Tuesday, September 13, 2011

One Monkee Does Stop The Show

Cue the superhero music. The dimpled Peter Tork in a photo from the June, 1967 edition of WCFL Presents The Teen Set.


Today marks the first time there has been a guest post on Broken Hearted Toy. Comedic actress-journalist Desiree Burcum has graciously accepted my invitation to write about her encounter with Peter Tork at this year’s Chicago Wizard World Comic Con.


As a veteran of Famous In The Future (the same comedy group I performed with for 20 years), Burcum has written skits and song parodies about Barbie, All In The Family, Wal-Mart, hoarders, religious fanatics, the benefits of dating a dead guy, and all kinds of hot-button issues. Of the current cast, only founding member Frank Carr has logged more time with the group. Burcum’s also a freelance writer who has written indie film reviews for the Chicago Tribune. So here’s her tale of meeting Mr. Tork:


I was uninitiated. I never followed sci-fi or fantasy. Never collected comic books. My single-minded purpose for attending the Chicago Wizard World Comic Con was to meet Peter Tork. My teen crush. It was early Sunday morning and I was already lost and disoriented by the sheer size of Comic Con. I wandered past storm troopers, took a right at a Ren Faire guy and, as if the mists parted, there he was. Just like that. Peter Tork standing at…the Peter Tork booth.


Having never experienced him looking back at me, I was only able to mutter and change colors. I blame my inner 16-year old, who was giddy at the sight of Peter’s dimples. I said something profound like, “I always wanted to meet you.”


I then learned that the “Photo Op with Peter Tork” that I’d prepaid for online would take place across the convention hall. So, I stumbled off. (Did I mention I was already feeling lost? Human-Bermuda-Triangle lost.) I somehow found the place and waited in line. The wrong line. And was told, “You missed it. Peter’s gone.” -- My inner 16-year old was kicking me in the prefrontal cortex. -- “But, you might still be able to catch him at his booth.”

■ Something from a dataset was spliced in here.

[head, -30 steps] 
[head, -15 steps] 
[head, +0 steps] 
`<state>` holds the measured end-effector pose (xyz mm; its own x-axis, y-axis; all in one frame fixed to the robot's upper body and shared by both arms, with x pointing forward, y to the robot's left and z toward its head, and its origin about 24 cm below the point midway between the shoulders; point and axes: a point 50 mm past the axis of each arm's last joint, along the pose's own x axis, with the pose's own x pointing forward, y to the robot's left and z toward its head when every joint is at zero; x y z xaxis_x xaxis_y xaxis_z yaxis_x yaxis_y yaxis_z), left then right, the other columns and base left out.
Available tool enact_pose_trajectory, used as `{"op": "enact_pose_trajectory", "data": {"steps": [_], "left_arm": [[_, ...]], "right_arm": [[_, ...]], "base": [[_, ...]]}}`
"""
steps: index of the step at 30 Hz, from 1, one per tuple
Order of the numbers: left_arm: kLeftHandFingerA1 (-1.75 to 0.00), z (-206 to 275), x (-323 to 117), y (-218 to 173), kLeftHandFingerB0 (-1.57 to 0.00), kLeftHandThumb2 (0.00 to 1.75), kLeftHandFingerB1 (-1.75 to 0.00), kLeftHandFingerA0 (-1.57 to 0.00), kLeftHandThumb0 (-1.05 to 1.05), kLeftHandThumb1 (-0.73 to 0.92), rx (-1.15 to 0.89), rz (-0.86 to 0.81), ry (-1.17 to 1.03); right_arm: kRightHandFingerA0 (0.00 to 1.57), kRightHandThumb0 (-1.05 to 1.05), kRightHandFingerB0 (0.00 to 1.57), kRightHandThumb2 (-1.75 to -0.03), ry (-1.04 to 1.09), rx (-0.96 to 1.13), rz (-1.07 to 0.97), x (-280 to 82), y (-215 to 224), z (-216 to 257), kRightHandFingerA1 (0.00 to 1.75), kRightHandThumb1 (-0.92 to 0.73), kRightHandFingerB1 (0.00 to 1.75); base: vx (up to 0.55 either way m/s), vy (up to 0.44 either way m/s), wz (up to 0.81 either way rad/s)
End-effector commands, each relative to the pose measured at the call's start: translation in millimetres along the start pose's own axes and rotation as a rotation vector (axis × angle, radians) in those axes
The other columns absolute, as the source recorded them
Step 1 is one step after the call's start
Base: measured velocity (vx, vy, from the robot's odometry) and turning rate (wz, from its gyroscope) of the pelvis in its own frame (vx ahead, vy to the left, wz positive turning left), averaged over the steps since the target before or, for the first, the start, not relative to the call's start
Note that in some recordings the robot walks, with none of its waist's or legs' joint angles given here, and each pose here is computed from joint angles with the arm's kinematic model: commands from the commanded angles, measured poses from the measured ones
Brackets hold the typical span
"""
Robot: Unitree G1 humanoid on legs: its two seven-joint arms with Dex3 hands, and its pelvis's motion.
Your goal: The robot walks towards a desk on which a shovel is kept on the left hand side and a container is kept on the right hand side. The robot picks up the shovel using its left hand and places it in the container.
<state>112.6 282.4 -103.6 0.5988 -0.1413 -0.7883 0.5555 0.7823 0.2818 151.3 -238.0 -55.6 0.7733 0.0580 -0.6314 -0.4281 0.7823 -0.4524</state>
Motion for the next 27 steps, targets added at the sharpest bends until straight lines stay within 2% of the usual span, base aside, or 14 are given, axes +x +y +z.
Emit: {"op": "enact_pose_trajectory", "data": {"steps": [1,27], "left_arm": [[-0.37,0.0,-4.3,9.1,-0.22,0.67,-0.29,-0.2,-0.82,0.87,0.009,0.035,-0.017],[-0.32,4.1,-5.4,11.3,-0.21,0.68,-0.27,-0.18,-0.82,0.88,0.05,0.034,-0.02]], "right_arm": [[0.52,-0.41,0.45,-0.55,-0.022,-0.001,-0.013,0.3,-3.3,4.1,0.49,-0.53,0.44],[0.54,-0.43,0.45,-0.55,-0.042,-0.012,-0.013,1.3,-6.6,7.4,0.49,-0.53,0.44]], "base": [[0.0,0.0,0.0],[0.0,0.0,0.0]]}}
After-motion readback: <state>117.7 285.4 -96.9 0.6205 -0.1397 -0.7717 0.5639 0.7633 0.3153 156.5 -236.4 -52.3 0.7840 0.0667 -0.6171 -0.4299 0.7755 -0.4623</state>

How I found the booth again is a mystery. But, Peter was there. I sheepishly asked his assistant if I could pay to take a picture at the booth. Because…yes, I got in the wrong line. Because…yes, I’m a bonehead.


Here’s where you can insert the superhero music. Peter overheard this and said, “That’s not right.” He offered to take me back to the photography spot. I stammered a protest since I knew he’d have to abandon his booth. But he stepped out and motioned me to follow. I must have stood there stupefied for a second, because he added, “You’re going to have to hurry.”

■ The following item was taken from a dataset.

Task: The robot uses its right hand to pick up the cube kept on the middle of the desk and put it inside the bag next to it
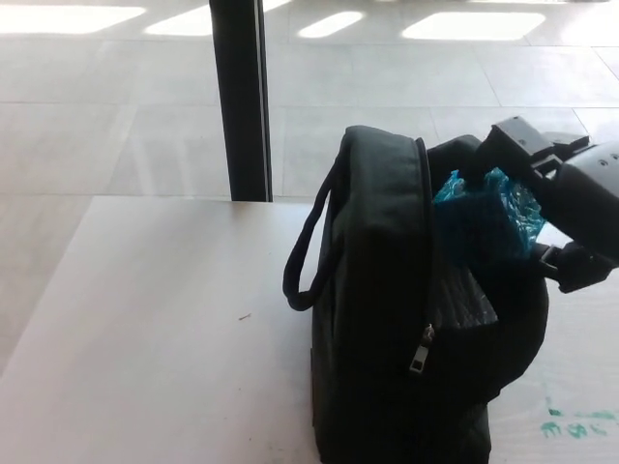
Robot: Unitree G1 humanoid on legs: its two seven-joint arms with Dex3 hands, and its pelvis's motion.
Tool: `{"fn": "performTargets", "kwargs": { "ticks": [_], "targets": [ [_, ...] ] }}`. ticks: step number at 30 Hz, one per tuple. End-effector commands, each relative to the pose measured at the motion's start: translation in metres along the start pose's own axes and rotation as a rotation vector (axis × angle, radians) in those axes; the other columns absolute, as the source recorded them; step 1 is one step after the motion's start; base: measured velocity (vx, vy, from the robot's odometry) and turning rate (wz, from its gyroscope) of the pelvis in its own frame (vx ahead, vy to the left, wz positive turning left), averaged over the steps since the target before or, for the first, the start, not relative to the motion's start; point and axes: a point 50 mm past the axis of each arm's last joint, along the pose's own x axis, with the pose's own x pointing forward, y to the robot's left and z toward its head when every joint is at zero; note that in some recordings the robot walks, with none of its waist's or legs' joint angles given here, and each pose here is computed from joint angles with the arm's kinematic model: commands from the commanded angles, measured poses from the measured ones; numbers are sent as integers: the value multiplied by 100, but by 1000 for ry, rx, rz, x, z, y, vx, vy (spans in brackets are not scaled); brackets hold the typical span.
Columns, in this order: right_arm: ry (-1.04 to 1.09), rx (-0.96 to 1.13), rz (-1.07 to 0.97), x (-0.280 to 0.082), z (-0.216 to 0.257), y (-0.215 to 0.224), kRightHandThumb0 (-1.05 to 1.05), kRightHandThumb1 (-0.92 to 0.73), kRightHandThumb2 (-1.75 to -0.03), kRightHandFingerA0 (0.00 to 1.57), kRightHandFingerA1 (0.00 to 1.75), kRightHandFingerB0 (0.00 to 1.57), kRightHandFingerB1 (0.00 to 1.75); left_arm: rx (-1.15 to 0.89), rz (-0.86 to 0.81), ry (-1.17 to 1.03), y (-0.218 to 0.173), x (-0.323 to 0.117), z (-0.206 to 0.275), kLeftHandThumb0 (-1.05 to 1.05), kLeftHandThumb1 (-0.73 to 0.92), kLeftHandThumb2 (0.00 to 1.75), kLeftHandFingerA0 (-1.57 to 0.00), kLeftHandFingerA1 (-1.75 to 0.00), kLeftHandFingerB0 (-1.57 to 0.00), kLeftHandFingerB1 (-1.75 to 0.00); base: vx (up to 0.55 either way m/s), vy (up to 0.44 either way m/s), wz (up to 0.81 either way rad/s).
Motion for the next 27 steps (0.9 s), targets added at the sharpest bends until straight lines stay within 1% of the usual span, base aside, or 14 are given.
{"fn": "performTargets", "kwargs": {
  "ticks": [1, 2, 3, 4, 5, 8, 13, 14, 15, 17, 18, 19, 21, 27],
  "targets": [
    [-56, -123, 85, 7, 5, -6, -29, -66, -71, 91, 175, 77, 138, 7, 28, -27, 7, -2, 7, -105, 60, 88, -29, -151, -24, -143, 0, 0, 0],
    [-59, -127, 87, 8, 5, -6, -29, -66, -71, 91, 175, 77, 138, 8, 28, -26, 7, -2, 7, -105, 60, 88, -29, -151, -24, -143, 0, 0, 0],
    [-63, -137, 87, 8, 6, -6, -37, -52, -97, 120, 134, 86, 106, 10, 27, -27, 7, -2, 7, -105, 62, 88, -28, -148, -23, -142, 0, 0, 0],
    [-69, -154, 88, 10, 6, -7, -37, -52, -97, 120, 134, 86, 106, 13, 23, -28, 7, -3, 7, -105, 62, 88, -28, -148, -23, -142, 0, 0, 0],
    [-108, -182, 79, 14, 10, -9, -27, -61, -73, 92, 174, 76, 132, 17, 19, -30, 7, -3, 7, -105, 62, 89, -28, -147, -23, -141, 0, 0, 0],
    [-134, -200, 69, 20, 13, -9, -28, -58, -69, 94, 175, 78, 138, 18, 24, -27, 6, -2, 7, -105, 61, 90, -29, -146, -23, -140, 0, 0, 0],
    [-166, -239, 58, 28, 21, -11, -28, -59, -70, 92, 173, 74, 68, 28, 26, -23, 6, -2, 7, -105, 59, 90, -32, -153, -25, -145, 0, 0, 0],
    [-162, -235, 57, 29, 22, -12, -35, -66, -65, 92, 160, 59, 53, 26, 21, -23, 7, -2, 7, -105, 58, 93, -36, -158, -26, -148, 0, 0, 0],
    [-133, -284, 101, 29, 22, -14, -52, -69, -61, 73, 106, 25, 36, 28, 22, -23, 7, -2, 7, -105, 58, 92, -38, -159, -27, -149, 0, 0, 0],
    [-118, -307, 119, 29, 23, -15, -52, -69, -61, 73, 106, 25, 36, 30, 22, -22, 7, -3, 6, -105, 58, 92, -38, -159, -27, -149, 0, 0, 0],
    [-95, -323, 142, 28, 22, -15, -57, -64, -59, 58, 72, 14, 31, 34, 16, -23, 7, -2, 7, -105, 58, 91, -35, -157, -26, -147, 0, 0, 0],
    [-60, -434, 180, 25, 19, -17, -89, -51, -88, 0, 12, 0, 6, 29, 22, -19, 7, -2, 6, -105, 61, 89, -30, -146, -23, -139, 0, 0, 0],
    [-36, -466, 213, 23, 17, -17, -87, -40, -74, 0, 0, 0, 10, 26, 30, -12, 8, -2, 5, -105, 62, 90, -31, -145, -24, -137, 0, 0, 0],
    [38, -475, 235, 18, 9, -24, -89, -48, -89, 0, 15, 0, 12, 23, 29, -10, 9, -4, 3, -105, 60, 88, -31, -150, -26, -144, 0, 0, 0]
  ]
}}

So, I ran with Peter Tork through the vast Comic Com convention hall. When we got to the photo spot, we ducked through the curtains. Fans were posing with Bruce Campbell of Evil Dead fame. Peter leaned in by the camera and shot them a peace sign. He waved me over. I remember a flash. It was so fast. And Peter was gone.

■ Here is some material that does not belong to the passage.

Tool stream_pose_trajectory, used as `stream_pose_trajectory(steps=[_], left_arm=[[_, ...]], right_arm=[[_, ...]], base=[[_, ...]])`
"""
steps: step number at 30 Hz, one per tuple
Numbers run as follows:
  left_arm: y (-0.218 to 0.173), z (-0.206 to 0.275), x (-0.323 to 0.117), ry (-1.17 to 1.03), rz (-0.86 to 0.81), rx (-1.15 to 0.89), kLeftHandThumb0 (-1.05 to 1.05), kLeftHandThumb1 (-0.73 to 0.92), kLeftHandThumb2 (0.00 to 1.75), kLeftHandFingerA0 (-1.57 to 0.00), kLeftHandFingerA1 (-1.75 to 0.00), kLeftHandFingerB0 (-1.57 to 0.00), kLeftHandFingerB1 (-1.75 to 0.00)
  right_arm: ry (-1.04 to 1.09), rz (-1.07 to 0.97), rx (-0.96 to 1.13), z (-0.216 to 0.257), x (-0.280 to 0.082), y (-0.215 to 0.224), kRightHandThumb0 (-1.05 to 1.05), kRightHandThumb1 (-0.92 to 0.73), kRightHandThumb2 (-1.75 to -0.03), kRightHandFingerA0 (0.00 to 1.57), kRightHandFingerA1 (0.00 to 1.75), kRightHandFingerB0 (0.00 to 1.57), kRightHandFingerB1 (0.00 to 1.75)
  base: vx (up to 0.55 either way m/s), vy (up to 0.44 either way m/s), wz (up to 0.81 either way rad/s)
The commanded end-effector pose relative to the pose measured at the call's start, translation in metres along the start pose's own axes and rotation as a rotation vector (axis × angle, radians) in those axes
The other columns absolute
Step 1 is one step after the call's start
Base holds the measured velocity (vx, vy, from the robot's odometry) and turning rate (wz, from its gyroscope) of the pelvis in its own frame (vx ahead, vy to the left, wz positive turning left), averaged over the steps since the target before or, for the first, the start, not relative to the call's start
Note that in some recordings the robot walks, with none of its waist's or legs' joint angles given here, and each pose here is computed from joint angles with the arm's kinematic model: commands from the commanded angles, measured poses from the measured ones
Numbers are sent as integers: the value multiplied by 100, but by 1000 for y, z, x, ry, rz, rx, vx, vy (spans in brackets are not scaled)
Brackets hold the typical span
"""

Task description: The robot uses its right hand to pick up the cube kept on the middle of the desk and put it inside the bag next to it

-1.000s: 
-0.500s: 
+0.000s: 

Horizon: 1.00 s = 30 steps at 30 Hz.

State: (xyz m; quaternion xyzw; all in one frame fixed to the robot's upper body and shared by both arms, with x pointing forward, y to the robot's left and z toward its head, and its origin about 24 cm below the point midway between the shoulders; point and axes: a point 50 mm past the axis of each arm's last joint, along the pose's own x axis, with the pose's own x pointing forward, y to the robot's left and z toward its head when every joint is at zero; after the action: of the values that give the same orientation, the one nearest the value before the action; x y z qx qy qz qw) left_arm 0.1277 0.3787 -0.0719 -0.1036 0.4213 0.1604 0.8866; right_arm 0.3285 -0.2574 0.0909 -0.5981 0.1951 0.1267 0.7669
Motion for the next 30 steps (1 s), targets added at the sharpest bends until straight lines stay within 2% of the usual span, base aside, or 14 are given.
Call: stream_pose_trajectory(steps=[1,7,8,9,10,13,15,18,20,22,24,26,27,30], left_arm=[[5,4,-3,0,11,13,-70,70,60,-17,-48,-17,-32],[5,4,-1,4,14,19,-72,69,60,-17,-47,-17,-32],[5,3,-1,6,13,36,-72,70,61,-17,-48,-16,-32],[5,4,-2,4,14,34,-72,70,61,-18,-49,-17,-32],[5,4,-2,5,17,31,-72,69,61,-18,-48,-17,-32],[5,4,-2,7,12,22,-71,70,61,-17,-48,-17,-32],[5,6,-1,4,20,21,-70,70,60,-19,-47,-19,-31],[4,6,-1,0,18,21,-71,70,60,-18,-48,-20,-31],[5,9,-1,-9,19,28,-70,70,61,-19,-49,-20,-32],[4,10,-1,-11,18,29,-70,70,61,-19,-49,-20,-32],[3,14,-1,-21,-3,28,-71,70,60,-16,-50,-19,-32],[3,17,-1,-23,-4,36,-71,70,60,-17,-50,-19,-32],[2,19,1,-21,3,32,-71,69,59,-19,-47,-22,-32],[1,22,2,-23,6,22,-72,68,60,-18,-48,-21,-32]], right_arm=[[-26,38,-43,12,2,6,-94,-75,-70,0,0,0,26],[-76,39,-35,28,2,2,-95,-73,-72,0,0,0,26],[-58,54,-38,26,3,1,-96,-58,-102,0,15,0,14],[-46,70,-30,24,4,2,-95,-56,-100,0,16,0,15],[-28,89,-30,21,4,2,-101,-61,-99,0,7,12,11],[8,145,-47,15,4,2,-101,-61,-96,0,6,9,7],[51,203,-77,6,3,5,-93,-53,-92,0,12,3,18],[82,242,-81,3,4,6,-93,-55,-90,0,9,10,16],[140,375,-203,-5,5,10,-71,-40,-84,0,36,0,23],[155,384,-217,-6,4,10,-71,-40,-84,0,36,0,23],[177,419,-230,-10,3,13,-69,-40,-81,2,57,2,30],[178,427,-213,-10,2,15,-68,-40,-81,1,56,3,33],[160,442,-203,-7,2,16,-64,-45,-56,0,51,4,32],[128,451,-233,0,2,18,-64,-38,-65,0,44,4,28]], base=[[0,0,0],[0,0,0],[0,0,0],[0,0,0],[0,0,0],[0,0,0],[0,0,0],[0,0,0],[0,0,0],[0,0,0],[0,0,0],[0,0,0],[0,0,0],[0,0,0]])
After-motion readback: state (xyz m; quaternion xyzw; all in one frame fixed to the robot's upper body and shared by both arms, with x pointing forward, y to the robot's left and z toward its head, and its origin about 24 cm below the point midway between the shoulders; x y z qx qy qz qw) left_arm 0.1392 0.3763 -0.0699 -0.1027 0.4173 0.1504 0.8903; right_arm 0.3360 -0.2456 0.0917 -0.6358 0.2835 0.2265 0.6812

I meandered back, passing stacks of comic books, Batgirl, Iron Man…Eventually, I found myself across from Peter Tork’s booth again. He was greeting fans and children. I caught his eye and mouthed “Thank you.” He smiled and mouthed back, “You’re welcome.”


Ahhh.


-- Desiree Burcum

1 comments:

Dan Pavelich September 13, 2011 at 4:22 PM  

I had a brush with Mike Nesmith that was, shall we say, less-than-feel-good. Nice to see Peter was such a cool guy.